A campanha não achou o tom, o teor e o sentido. Não compreendeu o quanto há de ilusionismo no apoio angariado por Fernando Henrique e o quanto esse ilusionismo, como qualquer outro, estaria vulnerável à dissecação didática dos capacitados, por sua reconhecida autoridade, a fazê-lo para o grande público.
Agora, a acusação governista. Ministro das Comunicações por força da ingravidade do governo, o economista Luiz Carlos Mendonça de Barros acusou "a imprensa" de deturpar os acontecimentos financeiros atuais. Em luta com os cachimbos típicos de novo-rico, que não sabe escolher e não aprendeu a fumar, Mendonça de Barros dirige a ira para o caráter de crise dado aos acontecimentos, como se houvesse "um quase fim de mundo".
Tem razão. Mas o "quase" já atrapalha um pouco a sua frase. Pois o próprio Mendonça de Barros considera, pelo que diz ler em uma revista não ressalvada em sua crítica à "imprensa do mundo todo", estar havendo apenas "um fim de ciclo de dez anos de crescimento numa parte importante do mundo, que é (sic) os Estados Unidos e parte da Europa". Como as outras partes nem tiveram o necessário crescimento nos dez anos, então seria mesmo o fim, que o mau cachimbo do mau fumante não deixa ver.

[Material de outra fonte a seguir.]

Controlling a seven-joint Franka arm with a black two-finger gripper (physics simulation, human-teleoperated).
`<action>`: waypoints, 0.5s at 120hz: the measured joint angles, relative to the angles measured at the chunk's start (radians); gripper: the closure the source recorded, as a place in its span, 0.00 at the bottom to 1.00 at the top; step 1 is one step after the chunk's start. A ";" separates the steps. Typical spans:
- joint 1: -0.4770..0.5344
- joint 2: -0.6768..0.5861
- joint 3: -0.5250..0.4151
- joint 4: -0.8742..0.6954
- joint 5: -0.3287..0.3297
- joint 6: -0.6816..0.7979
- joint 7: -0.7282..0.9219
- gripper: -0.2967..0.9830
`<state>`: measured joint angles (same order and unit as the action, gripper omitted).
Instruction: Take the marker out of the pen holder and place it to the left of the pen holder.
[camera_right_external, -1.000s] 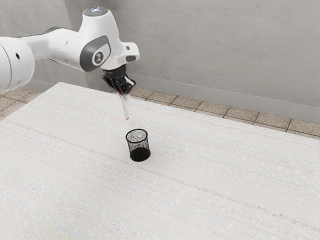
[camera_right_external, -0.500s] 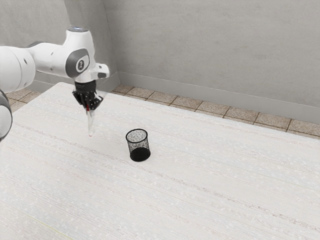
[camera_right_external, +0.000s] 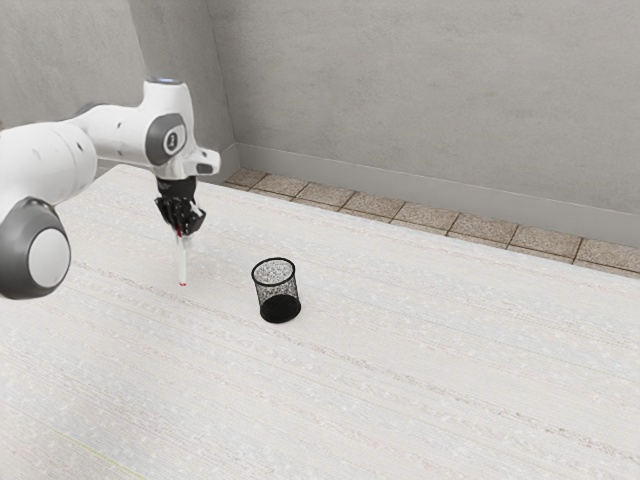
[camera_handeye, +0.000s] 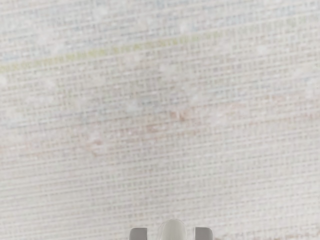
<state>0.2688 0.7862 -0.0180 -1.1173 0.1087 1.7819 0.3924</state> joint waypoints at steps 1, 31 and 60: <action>0.001 0.002 -0.002 0.000 0.000 -0.001 0.003 0.83; 0.016 0.014 -0.021 0.001 -0.012 -0.010 0.068 0.70; -0.029 -0.139 0.020 -0.090 -0.027 -0.018 0.121 0.39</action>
<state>0.2402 0.6469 0.0020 -1.2069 0.0817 1.7642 0.5135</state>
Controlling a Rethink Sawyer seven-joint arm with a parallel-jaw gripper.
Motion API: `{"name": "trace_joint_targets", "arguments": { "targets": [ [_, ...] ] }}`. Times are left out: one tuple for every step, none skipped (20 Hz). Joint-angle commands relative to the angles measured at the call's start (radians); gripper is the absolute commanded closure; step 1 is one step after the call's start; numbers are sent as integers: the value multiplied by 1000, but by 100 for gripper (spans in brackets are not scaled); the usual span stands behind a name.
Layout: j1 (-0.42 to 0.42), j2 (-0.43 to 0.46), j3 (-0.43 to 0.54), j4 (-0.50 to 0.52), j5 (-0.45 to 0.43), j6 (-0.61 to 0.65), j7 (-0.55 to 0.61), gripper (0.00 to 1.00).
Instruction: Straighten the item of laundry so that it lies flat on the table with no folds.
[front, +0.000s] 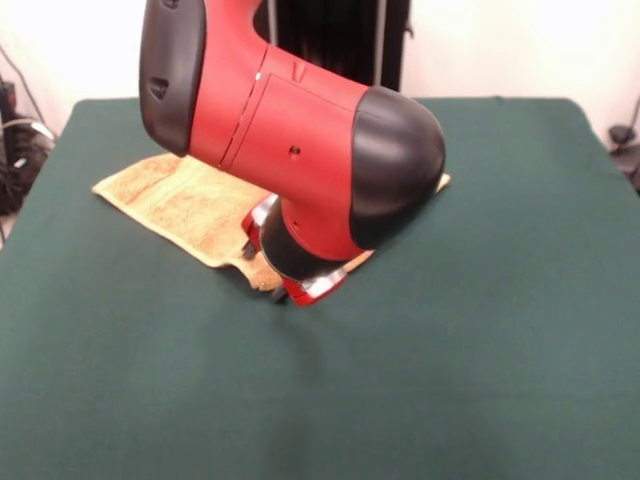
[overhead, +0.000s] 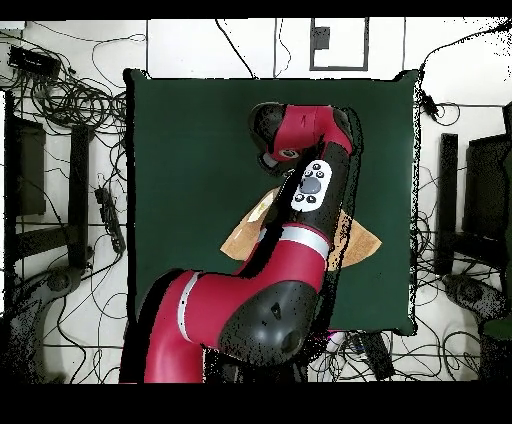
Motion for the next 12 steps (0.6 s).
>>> {"name": "trace_joint_targets", "arguments": {
  "targets": [
    [9, 59, 150, 94, 34, -123, 138, 0],
    [4, 70, 147, 78, 33, -122, 138, 0],
    [2, 76, 144, 69, 32, -118, 140, 0],
    [1, 81, 140, 62, 29, -114, 136, 0],
    [-3, 88, 138, 50, 29, -97, 131, 0],
    [-6, 94, 137, 39, 30, -80, 126, 0],
    [-10, 101, 135, 27, 30, -63, 120, 0],
    [-16, 116, 132, 3, 31, -38, 116, 0],
    [-20, 125, 126, -15, 31, -9, 111, 0],
    [-24, 137, 119, -37, 31, 22, 106, 0],
    [-26, 144, 111, -53, 30, 57, 105, 0],
    [-32, 154, 103, -78, 28, 101, 90, 0]
  ]
}}
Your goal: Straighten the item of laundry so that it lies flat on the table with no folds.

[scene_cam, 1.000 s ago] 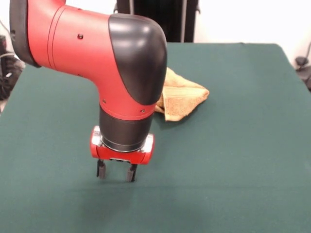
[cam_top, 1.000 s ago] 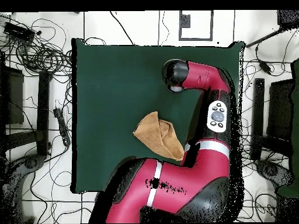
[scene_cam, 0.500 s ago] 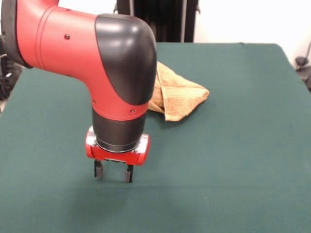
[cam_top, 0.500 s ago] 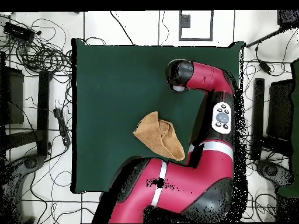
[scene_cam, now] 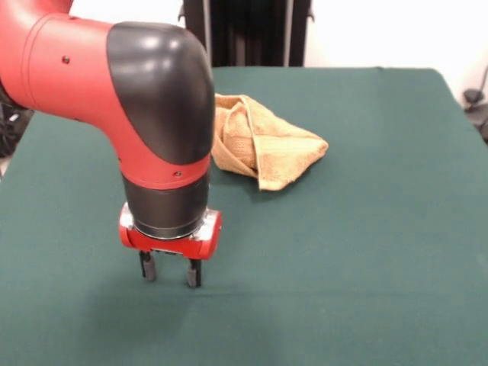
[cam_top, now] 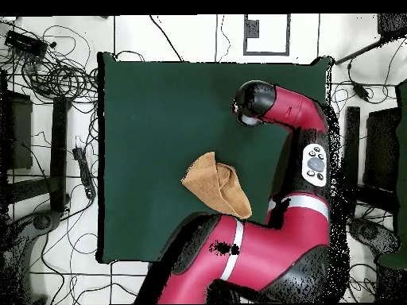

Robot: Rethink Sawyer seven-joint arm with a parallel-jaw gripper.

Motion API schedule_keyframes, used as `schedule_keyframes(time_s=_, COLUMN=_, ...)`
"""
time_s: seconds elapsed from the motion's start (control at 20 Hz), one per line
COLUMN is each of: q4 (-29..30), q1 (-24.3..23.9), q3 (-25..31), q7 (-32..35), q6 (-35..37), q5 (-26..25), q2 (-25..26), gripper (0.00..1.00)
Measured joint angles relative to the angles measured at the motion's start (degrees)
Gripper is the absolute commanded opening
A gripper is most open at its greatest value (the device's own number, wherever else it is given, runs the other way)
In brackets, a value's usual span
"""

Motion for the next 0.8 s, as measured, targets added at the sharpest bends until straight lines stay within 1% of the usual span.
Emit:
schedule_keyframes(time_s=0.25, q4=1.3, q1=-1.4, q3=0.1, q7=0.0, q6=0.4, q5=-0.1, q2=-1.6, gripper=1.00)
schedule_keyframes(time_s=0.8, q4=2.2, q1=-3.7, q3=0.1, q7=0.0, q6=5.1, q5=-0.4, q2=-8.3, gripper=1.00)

Já no que respeita à "imprensa" da casa, Mendonça, outra vez, tem razão e não tem. O esforço de minimizar, ainda que só pelo linguajar cabalístico, os fatos que ferem o Brasil deturpa, sim, a exposição da realidade. Mas o resultado disso é em benefício do presidente-candidato que fez de Mendonça ministro e do candidato-presidente que dará a Mendonça um ministério mais importante, no previsto segundo mandato. Logo, Mendonça é também beneficiário da "imprensa" deformante.
Não só os maus cachimbos, mas também a ingratidão faz a boca torta.